Transform transform = ...
Matrix transformed = transform.transform(dataset);
And to Transform serialized matrix, simply do
Transform transform = ...
File dataset = ...
Format datasetFormat = ...
File transformed = transform.transform(dataset, datasetFormat)
We provide support for a variety of external data formats for matrix files. Each format has it's own set of trade offs. In particular, some formats are optimal for sparse datasets, while others are best for dense datasets. Similary, binary formats are compact in size, but a not human readable while text based formats consume more disk space.

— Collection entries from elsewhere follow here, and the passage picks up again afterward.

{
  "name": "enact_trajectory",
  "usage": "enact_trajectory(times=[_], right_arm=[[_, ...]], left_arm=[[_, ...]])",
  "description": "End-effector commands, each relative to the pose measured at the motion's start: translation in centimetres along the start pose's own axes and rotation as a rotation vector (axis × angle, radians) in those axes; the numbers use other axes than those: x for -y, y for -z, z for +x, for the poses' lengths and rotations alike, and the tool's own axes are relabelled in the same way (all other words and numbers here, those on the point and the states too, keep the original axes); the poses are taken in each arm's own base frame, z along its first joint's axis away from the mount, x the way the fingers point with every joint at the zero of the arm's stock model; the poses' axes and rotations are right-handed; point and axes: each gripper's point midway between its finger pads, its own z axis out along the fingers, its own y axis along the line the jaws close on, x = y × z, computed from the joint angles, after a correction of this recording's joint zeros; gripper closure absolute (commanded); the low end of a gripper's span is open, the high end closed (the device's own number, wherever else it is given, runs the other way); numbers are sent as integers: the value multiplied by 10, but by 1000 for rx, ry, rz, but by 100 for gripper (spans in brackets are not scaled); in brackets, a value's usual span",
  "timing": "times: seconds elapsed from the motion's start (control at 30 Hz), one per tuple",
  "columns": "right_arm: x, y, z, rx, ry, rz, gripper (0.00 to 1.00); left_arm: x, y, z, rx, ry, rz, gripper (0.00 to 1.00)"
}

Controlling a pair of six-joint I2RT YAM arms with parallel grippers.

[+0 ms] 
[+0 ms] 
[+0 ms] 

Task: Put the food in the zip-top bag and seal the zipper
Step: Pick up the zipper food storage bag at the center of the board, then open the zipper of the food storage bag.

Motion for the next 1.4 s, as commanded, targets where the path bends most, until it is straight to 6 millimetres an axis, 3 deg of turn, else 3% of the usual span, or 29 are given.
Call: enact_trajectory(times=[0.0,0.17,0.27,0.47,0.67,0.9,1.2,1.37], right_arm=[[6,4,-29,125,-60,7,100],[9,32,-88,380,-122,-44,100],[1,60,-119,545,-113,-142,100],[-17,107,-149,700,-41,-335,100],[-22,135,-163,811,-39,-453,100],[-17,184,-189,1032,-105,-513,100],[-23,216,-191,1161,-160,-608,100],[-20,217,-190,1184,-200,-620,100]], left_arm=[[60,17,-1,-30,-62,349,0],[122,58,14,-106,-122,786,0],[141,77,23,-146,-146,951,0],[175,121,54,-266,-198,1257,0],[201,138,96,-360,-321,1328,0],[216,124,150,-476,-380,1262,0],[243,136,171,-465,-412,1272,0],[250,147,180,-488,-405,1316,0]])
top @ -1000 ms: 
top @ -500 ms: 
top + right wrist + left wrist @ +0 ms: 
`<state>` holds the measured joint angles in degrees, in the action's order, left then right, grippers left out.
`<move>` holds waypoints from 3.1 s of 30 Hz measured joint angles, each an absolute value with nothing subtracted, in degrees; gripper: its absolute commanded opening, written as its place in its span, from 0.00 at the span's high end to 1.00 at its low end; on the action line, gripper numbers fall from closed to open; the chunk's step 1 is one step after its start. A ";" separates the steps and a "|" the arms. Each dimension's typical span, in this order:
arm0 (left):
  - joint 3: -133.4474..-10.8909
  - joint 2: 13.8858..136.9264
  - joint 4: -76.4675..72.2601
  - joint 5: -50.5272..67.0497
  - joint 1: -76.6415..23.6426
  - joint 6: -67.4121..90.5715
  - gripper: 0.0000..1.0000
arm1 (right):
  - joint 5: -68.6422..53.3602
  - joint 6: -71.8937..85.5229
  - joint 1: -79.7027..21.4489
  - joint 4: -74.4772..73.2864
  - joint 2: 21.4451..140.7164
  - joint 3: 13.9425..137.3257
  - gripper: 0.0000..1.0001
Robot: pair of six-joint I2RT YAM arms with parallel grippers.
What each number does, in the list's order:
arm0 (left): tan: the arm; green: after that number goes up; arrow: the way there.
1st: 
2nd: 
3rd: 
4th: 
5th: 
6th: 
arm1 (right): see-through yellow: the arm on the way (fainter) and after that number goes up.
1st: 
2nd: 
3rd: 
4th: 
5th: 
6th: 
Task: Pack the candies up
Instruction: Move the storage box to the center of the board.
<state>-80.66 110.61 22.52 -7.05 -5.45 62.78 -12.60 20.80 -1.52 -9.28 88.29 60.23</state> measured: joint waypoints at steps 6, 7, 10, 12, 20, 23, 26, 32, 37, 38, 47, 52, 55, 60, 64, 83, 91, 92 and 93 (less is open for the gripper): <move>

- [SVDLIBC_SPARSE_TEXT] (http://tedlab.mit.edu/~dr/svdlibc/SVD_F_ST.html)
- [SVDLIBC_DENSE_TEXT] (http://tedlab.mit.edu/~dr/svdlibc/SVD_F_DT.html)
- [SVDLIBC_SPARSE_BINARY] (http://tedlab.mit.edu/~dr/svdlibc/SVD_F_SB.html)
- [SVDLIBC_DENSE_BINARY] (http://tedlab.mit.edu/~dr/svdlibc/SVD_F_DB.html)
- [MATLAB_SPARSE] (http://bebop.cs.berkeley.edu/smc/formats/matlab.html)
- DENSE_TEXT, Each row has it's own line, with all column values specified
- [CLUTO_DENSE_TEXT] (http://glaros.dtc.umn.edu/gkhome/fetch/sw/cluto/manual.pdf) (same format as DENSE_TEXT)
- [CLUTO_SPARSE_TEXT] (http://glaros.dtc.umn.edu/gkhome/fetch/sw/cluto/manual.pdf)
MatrixIO
provides serialization and deserialziation support for Matrix
instances. For example, the following code will read a SVDLIBC_SPARSE_BINARY
file from disk and load it into a new Matrix
:
File matrixFile = ...
Matrix matrix = MatrixIO.readMatrix(matrixFile, Format.SVDLIBC_SPARSE_BINARY);
Similarly, the following will write the now in memory matrix into the MATLAB_SPARSE
format:
File outputFile = ...
MatrixIO.writeMatrix(matrix, outputFile, Format.MATLAB_SPARSE);
We also provide support for iterating through values in a stored matrix through the an iterator. For example
Iterator<MatrixEntry> entryIter = MatrixIO.getMatrixFileIterator(outputFile, Format.MATLAB_SPARSE);
while (entryIter.hasNext()) {
MatrixEntry entry = entryIter.hasNext();
System.out.printf("%d %d %f\n", entry.row(), entry.column(), entry.value());
}
will iterate through every value that was written to outputFile
and print the row, column, and cell value.